You can tell right away that if you are trying to walk here after a rain or crashing waves, you're going to have a bad day. According to the sign, your hands will fly up in the air, and your feet will disappear! All because the amount of friction (grip) between your feet and the boards has reduced.
Banana Peel Slip, Episode 116.
Just how slippery is a banana peel? Slippery enough to kill you? To find out, the Mythbusters, well, step on a lot of banana peels. And slide around on some very special slime. Wearing safety gear the whole time, of course.
The Mythbusters used hundreds of banana peels for their experimenting. Here is what bananas look like growing on a banana plant, before they give up their fruit and peel for science. The giant red thing below them is a flower.
Friction is the amount of grip that exists between two objects that are touching (like your feet and the sidewalk).
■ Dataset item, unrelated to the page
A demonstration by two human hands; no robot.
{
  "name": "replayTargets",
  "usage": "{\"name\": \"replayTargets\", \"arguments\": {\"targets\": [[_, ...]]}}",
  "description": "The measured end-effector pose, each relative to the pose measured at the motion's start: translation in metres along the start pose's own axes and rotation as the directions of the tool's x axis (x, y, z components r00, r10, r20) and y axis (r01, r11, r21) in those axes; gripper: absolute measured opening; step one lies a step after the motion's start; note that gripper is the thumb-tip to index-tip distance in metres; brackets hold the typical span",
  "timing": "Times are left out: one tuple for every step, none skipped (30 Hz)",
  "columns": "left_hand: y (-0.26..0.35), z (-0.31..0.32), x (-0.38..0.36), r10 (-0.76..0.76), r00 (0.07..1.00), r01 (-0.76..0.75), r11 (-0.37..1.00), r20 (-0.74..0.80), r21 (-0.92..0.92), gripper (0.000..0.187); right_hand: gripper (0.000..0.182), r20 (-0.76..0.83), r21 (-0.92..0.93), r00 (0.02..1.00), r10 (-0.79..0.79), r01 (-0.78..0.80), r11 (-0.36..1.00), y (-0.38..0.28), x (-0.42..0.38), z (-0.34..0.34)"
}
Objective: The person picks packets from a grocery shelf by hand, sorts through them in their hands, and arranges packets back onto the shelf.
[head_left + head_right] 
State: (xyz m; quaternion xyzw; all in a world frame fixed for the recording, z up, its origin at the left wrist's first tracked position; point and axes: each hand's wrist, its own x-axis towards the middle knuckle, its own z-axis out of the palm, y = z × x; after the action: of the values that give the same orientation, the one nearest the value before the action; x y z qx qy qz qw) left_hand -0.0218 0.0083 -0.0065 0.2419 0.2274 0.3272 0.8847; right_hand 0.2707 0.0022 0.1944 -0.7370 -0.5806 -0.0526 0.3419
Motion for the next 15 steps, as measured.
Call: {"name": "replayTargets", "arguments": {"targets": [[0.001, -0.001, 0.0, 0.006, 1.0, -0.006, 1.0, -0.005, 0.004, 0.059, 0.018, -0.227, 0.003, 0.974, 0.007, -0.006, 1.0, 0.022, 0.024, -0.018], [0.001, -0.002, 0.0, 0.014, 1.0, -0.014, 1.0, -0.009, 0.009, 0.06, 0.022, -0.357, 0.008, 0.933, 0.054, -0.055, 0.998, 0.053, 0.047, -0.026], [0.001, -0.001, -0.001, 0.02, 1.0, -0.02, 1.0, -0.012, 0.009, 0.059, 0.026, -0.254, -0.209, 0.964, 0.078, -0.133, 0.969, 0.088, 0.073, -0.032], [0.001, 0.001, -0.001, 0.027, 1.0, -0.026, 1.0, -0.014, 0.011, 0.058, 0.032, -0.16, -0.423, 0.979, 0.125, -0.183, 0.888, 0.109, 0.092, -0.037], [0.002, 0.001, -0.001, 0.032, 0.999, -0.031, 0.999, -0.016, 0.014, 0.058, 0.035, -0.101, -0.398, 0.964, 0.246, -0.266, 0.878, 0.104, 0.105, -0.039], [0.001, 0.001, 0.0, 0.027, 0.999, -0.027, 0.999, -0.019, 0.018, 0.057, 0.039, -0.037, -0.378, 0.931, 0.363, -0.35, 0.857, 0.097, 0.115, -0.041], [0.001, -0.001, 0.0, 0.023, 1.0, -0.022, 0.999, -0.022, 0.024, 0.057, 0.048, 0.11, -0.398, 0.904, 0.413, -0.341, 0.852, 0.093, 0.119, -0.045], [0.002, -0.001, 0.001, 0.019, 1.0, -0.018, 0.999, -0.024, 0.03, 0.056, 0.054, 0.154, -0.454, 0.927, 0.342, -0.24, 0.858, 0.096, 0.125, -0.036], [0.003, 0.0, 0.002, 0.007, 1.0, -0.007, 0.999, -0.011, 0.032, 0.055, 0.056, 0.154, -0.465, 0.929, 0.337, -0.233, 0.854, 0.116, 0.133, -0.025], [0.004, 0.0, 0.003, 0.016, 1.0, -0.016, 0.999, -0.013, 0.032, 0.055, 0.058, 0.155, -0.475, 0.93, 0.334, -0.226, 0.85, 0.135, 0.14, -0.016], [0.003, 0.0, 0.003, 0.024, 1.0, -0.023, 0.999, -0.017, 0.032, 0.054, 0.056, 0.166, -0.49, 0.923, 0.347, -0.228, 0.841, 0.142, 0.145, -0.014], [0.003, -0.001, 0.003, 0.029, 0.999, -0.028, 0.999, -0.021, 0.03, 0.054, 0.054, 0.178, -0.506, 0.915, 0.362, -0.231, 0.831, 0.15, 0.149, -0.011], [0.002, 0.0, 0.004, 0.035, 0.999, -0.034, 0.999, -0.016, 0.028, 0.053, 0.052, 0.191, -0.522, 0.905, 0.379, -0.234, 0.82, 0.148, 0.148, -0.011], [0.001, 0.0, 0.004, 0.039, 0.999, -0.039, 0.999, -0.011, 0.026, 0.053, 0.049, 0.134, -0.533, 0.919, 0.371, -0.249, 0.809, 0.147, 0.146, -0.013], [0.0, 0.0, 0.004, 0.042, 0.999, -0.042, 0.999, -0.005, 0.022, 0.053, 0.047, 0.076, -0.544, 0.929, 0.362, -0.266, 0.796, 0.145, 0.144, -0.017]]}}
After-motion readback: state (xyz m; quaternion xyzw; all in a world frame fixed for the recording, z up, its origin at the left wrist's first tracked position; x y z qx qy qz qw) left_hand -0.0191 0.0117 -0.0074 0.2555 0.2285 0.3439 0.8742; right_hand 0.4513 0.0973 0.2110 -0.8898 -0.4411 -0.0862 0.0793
If what you are walking on feels slippery, that means that there is not a lot of friction between your feet and the sidewalk. Click on the words to the left to get to a page with information about friction. You will use this information to answer questions on the handout below.
For racing, it all comes down to how well the driver can control their car at high speeds. That means having the right kind of tire for the type of track they are on is extremely important. To have enough friction between the tires and the asphalt track shown here, the tires need to be flat and smooth; such tires are called racing slicks.
Off-road racing requires a completely different type of tire. You can see in the picture that the terrain is extremely rough, being covered with rocks. Having a knobby tire increases friction between the tire and the surface, because the knobs on the tire can fit around the rocks. However, if these tires were put on a smooth track, there would be lots of sliding and skidding, as a large part of the tire would not be in contact with the asphalt. Similarly, a smooth tire on this rough terrain would not work terribly well either.
For this lab, you'll be using some pretty weird stuff: a scouring pad, a sponge, a sticky caterpillar toy, a rubber ball, a ball covered with suction cups, a marble, and a toy car. This will provide you with some interesting surfaces to test for varying amounts of friction.